Besides gambling, night life is gorgeous in Vegas. Because I'm traveling with boss, and he has customers visiting him, we ended visiting clubs every night.If I have to name a high light of this trip, Diego is definitely the one I can't miss. First time see him in the in day time, 7th Jan. Like everyone working in the convention center, I'm keeping very professional in appearance and mind. He came to the booth with D, nice dress style, light blue grid shirt with black leather down jacket, in blue jeans and black Y3 leisure sport shoes. according to my judgment, he would be around 180cm, sweet smile. He didn't spent too much time in our booth, leaving for the show. He came back in the afternoon with some Argentinian friends, after a short stay, leaving with them. The first impression would be 80. After, we had lunch with Jorge, and enjoying show in Bellagio, he came back again. Changed his outfit, black tight shirt, black jeans, black leather jacket. This time, maybe because of the wine, he began hitting on me. Didn't know he would take a pic for me, I began to look at him closely. Not impressive handsome, but with very nice smile, even he doesn't speak too much English, I feel that he is a funny person. We had a blast in the lobby of the hotel, the unexpected attack and the blurring photo (it's a pity, there is a third guy). Then I drove to TAO club in Venetian. (Before we start the fun, forgive us Buddha, first time to see people put you in that place...) Anyway, I just follow... I like to be close to him, close to his nice and leaning-forward body. How I wish he is a great dancer like Oscar, who can take me to the center pool, but there are too many guys there, I don't want make people think I'm interested in him, while I think they kind of know. I only want to be standing next to him and take pic with him... Next day, I spent whole day to think of him, and at night, met him again, he is in black T shirt, blue jean, stylish hat, black leather jacket as last night. But when I found the ring in his hand, I almost fainted... People say I'm quiet that night, I said because Champagne can't keep me up, while the truth is I feel kind of disappointed... He talks, he laughs, he takes pic, he is sooooooo charming, but taken :( He could be very obedient like a nice boy, but underneath, he is a bad boy. Still intoxicated for him:) The best taste in Vegas!
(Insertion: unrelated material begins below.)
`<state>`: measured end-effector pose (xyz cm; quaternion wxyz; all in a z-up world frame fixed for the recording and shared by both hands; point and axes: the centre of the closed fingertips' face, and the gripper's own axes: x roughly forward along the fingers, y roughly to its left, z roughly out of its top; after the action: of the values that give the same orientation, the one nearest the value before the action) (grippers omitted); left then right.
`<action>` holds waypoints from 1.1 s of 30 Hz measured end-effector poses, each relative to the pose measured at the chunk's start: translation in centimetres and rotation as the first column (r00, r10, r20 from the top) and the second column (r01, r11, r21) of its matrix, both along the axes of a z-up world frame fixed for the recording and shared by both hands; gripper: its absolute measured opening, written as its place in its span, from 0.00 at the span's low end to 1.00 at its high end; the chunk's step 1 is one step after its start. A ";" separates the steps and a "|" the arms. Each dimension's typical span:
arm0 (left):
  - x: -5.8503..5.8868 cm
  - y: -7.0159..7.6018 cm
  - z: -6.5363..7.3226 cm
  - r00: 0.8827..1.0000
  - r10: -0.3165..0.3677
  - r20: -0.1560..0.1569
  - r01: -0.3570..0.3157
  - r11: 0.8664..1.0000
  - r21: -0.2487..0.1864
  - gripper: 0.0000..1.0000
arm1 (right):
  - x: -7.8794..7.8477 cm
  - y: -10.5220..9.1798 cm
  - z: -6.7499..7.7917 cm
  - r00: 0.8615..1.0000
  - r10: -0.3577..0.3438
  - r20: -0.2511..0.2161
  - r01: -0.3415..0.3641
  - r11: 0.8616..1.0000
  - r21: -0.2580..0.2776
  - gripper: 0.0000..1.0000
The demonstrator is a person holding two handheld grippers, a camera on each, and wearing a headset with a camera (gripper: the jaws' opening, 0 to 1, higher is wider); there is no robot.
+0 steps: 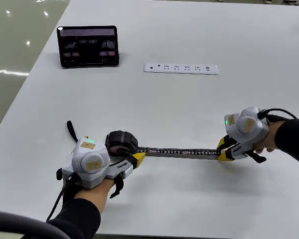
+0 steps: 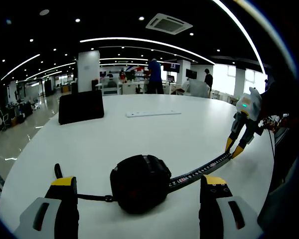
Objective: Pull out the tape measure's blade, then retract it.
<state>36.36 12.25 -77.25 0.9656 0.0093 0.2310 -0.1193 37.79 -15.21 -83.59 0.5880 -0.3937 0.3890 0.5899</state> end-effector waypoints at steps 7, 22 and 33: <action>0.0 -0.1 -0.1 1.000 0.003 -0.002 -0.003 1.000 -0.011 0.97 | 0.1 -0.1 -0.3 1.000 -0.004 -0.013 0.004 1.000 0.001 0.12; 2.0 0.1 -1.3 0.997 0.057 -0.042 -0.060 0.996 -0.062 0.88 | 0.3 -0.2 -0.3 0.997 -0.072 -0.018 0.071 0.997 -0.042 0.11; 2.6 -1.7 -2.3 0.994 0.048 -0.094 -0.057 0.994 -0.092 0.74 | 0.4 -0.2 -0.4 0.998 -0.067 -0.007 0.066 0.996 -0.060 0.11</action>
<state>38.97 10.59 -79.55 0.9561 -0.0482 0.2692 -0.1049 38.23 -15.40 -83.97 0.5934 -0.3953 0.4220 0.5599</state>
Ok, last thing, the reason we are in Vegas, for consumer electronic show, also people say, it's Chinese exportation show. That's true, I think almost 40% of the exhibitors are Chinese or Taiwanese. If you take the big head away, maybe 80% of medium and small companies are Asian. Feel proud for the country, also feel losing competitiveness in the American job market. Only when I'm unique, I have extra value. Anyway, with more and more Chinese companies moving the scope to globe wide, being a returnee would be an option, but I will miss Diego G :)
love the perfect combination life style in Vegas, work hard during the day, playing harder at night. The the outcome is exhausted in the following days!
Vegas top 5:
Casino, restaurant, club, constructions, life style.